◆ **YOUR TASK**
An exact restatement of the records below is expected.

◆ **Records excerpted from a collection**
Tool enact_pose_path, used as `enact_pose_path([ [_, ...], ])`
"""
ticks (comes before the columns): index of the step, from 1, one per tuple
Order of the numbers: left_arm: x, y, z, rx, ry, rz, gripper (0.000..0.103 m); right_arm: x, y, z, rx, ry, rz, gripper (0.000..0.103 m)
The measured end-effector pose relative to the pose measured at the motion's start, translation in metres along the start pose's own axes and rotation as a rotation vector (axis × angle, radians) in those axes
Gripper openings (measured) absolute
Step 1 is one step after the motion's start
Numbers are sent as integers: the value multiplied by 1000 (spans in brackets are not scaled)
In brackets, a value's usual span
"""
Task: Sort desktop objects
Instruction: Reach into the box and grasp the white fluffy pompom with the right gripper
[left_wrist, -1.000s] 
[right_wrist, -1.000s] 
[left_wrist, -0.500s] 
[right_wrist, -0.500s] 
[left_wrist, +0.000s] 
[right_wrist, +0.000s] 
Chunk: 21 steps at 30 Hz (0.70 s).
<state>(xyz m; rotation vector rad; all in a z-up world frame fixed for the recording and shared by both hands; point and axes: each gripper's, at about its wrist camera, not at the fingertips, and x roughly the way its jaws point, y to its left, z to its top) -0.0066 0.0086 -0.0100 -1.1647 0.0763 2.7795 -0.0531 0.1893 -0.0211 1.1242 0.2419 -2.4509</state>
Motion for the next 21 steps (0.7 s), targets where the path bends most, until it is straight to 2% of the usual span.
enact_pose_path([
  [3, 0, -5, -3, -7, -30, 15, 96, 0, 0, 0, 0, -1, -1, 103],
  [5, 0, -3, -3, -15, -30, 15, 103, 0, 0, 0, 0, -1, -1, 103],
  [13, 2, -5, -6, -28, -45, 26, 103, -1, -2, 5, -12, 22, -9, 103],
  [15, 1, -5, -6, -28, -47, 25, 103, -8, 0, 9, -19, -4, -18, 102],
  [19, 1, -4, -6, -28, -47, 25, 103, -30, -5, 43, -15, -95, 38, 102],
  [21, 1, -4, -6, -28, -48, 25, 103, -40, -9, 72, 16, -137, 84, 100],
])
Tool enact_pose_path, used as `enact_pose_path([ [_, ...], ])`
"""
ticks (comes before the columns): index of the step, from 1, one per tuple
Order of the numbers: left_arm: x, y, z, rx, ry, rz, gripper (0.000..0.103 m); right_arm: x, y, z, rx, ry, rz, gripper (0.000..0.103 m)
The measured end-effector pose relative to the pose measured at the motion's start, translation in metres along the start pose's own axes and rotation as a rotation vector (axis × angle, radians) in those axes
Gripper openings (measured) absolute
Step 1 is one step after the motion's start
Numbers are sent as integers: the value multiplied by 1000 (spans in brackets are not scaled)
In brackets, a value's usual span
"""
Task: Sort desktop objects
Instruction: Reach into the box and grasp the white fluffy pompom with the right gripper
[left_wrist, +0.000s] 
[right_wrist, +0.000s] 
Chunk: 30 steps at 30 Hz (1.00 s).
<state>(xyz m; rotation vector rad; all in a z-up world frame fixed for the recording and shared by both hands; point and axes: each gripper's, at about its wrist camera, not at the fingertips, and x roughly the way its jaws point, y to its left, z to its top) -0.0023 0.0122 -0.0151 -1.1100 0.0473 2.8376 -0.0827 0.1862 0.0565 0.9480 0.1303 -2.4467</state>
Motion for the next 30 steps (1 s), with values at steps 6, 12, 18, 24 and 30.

◆ **WRITTEN SOLUTION**
Tool enact_pose_path, used as `enact_pose_path([ [_, ...], ])`
"""
ticks (comes before the columns): index of the step, from 1, one per tuple
Order of the numbers: left_arm: x, y, z, rx, ry, rz, gripper (0.000..0.103 m); right_arm: x, y, z, rx, ry, rz, gripper (0.000..0.103 m)
The measured end-effector pose relative to the pose measured at the motion's start, translation in metres along the start pose's own axes and rotation as a rotation vector (axis × angle, radians) in those axes
Gripper openings (measured) absolute
Step 1 is one step after the motion's start
Numbers are sent as integers: the value multiplied by 1000 (spans in brackets are not scaled)
In brackets, a value's usual span
"""
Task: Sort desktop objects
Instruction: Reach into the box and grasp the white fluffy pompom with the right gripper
[left_wrist, -1.000s] 
[right_wrist, -1.000s] 
[left_wrist, -0.500s] 
[right_wrist, -0.500s] 
[left_wrist, +0.000s] 
[right_wrist, +0.000s] 
Chunk: 21 steps at 30 Hz (0.70 s).
<state>(xyz m; rotation vector rad; all in a z-up world frame fixed for the recording and shared by both hands; point and axes: each gripper's, at about its wrist camera, not at the fingertips, and x roughly the way its jaws point, y to its left, z to its top) -0.0066 0.0086 -0.0100 -1.1647 0.0763 2.7795 -0.0531 0.1893 -0.0211 1.1242 0.2419 -2.4509</state>
Motion for the next 21 steps (0.7 s), targets where the path bends most, until it is straight to 2% of the usual span.
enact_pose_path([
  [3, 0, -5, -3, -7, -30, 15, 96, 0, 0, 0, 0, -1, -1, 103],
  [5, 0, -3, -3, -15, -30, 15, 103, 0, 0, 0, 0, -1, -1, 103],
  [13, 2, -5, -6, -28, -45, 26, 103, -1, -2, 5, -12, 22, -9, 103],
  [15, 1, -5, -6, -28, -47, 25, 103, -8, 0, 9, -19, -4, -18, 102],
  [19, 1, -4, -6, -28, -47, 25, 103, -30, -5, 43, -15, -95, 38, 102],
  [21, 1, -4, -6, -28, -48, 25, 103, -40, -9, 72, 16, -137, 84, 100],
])
Tool enact_pose_path, used as `enact_pose_path([ [_, ...], ])`
"""
ticks (comes before the columns): index of the step, from 1, one per tuple
Order of the numbers: left_arm: x, y, z, rx, ry, rz, gripper (0.000..0.103 m); right_arm: x, y, z, rx, ry, rz, gripper (0.000..0.103 m)
The measured end-effector pose relative to the pose measured at the motion's start, translation in metres along the start pose's own axes and rotation as a rotation vector (axis × angle, radians) in those axes
Gripper openings (measured) absolute
Step 1 is one step after the motion's start
Numbers are sent as integers: the value multiplied by 1000 (spans in brackets are not scaled)
In brackets, a value's usual span
"""
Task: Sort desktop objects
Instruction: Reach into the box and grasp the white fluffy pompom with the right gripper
[left_wrist, +0.000s] 
[right_wrist, +0.000s] 
Chunk: 30 steps at 30 Hz (1.00 s).
<state>(xyz m; rotation vector rad; all in a z-up world frame fixed for the recording and shared by both hands; point and axes: each gripper's, at about its wrist camera, not at the fingertips, and x roughly the way its jaws point, y to its left, z to its top) -0.0023 0.0122 -0.0151 -1.1100 0.0473 2.8376 -0.0827 0.1862 0.0565 0.9480 0.1303 -2.4467</state>
Motion for the next 30 steps (1 s), with values at steps 6, 12, 18, 24 and 30.

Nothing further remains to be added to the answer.